Calveriosoma gracile

Scientific classification
- Domain: Eukaryota
- Kingdom: Animalia
- Phylum: Echinodermata
- Class: Echinoidea
- Order: Echinothurioida
- Family: Echinothuriidae
- Genus: Calveriosoma
- Species: C. gracile
- Binomial name: Calveriosoma gracile (A. Agassiz, 1881)
- Synonyms: Araeosoma gracile (A. Agassiz, 1881); Araeosoma pyrochloa (A. Agassiz & H.L. Clark, 1907); Asthenosoma gracile A. Agassiz, 1881; Asthenosoma pyrochloa A. Agassiz & H.L. Clark, 1907; Asthenosoma tessellatum A. Agassiz & H.L. Clark, 1907; Calveria gracilis (A. Agassiz, 1881);

= Calveriosoma gracile =

- Genus: Calveriosoma
- Species: gracile
- Authority: (A. Agassiz, 1881)
- Synonyms: Araeosoma gracile (A. Agassiz, 1881), Araeosoma pyrochloa (A. Agassiz & H.L. Clark, 1907), Asthenosoma gracile A. Agassiz, 1881, Asthenosoma pyrochloa A. Agassiz & H.L. Clark, 1907, Asthenosoma tessellatum A. Agassiz & H.L. Clark, 1907, Calveria gracilis (A. Agassiz, 1881)

Species of sea urchin

Calveriosoma gracile is a species of sea urchin in the order Echinothurioida. It is a deep water species and is found on the seabed in western parts of the Pacific Ocean at depths of 200 to 800 m.

== Description ==
Calveriosoma gracile grows to a diameter of about 2.4 cm and is scantily covered in short spines. It has a somewhat flattened globose shape resembling a cushion. It is one of a group of echinoderms that instead of having a rigid test consisting of fused calcareous plates, has a flexible leathery skin with loose, wedge-shaped plates embedded in it. This makes the boundaries between the plates easy to observe. Other distinguishing characteristics include hollow spines tipped with hoof-like structures and simple mouthparts. Echinoderms in this order were known only as fossils having been found in deposits such as the chalk beds of southern England dating back to the Cretaceous era. It was only in the Challenger expedition of the 1870s that living members of the group were found, when deep ocean floors were dredged to investigate the organisms living at these great depths.
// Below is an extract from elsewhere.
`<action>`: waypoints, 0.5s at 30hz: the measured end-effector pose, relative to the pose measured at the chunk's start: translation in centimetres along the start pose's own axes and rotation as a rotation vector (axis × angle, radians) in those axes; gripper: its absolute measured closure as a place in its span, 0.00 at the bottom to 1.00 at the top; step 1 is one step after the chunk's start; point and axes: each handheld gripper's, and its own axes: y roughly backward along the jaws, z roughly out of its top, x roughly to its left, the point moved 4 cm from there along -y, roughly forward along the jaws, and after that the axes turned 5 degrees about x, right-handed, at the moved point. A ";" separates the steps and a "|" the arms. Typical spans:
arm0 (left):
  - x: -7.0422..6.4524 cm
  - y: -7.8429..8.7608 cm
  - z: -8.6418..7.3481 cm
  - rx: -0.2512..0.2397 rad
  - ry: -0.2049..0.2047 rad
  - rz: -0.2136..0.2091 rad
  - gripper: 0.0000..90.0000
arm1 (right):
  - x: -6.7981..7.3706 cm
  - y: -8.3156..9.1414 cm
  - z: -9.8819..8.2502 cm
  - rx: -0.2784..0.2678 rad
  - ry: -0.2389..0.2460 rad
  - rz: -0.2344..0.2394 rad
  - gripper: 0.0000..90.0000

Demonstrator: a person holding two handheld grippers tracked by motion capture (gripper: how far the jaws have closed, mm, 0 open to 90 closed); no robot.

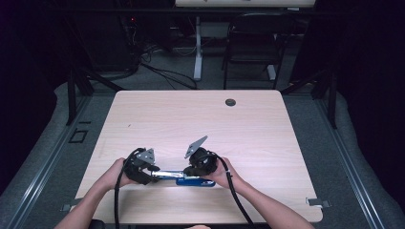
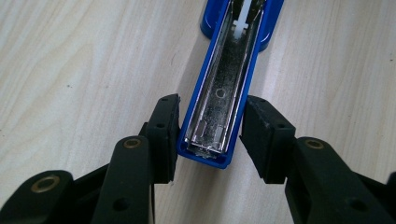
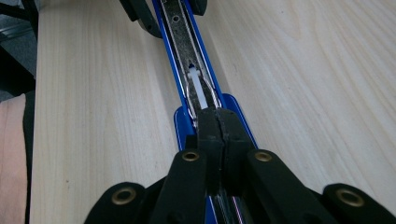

== Distribution and habitat ==
Calveriosoma gracile is found on the seabed at depths between 200 and 800 m. It is known to occur in the Sea of Japan and near the Philippines and New Zealand on soft sediments.

== Biology ==
Calveriosoma gracile is a scavenger and feeds on algal material and other organic detritus that sinks to the sea floor. Little is known of its behaviour and life cycle but it is likely to have yolky, lecithotrophic eggs that float towards the surface before falling back to the seabed as is the case in its more studied relative, Phormosoma placenta.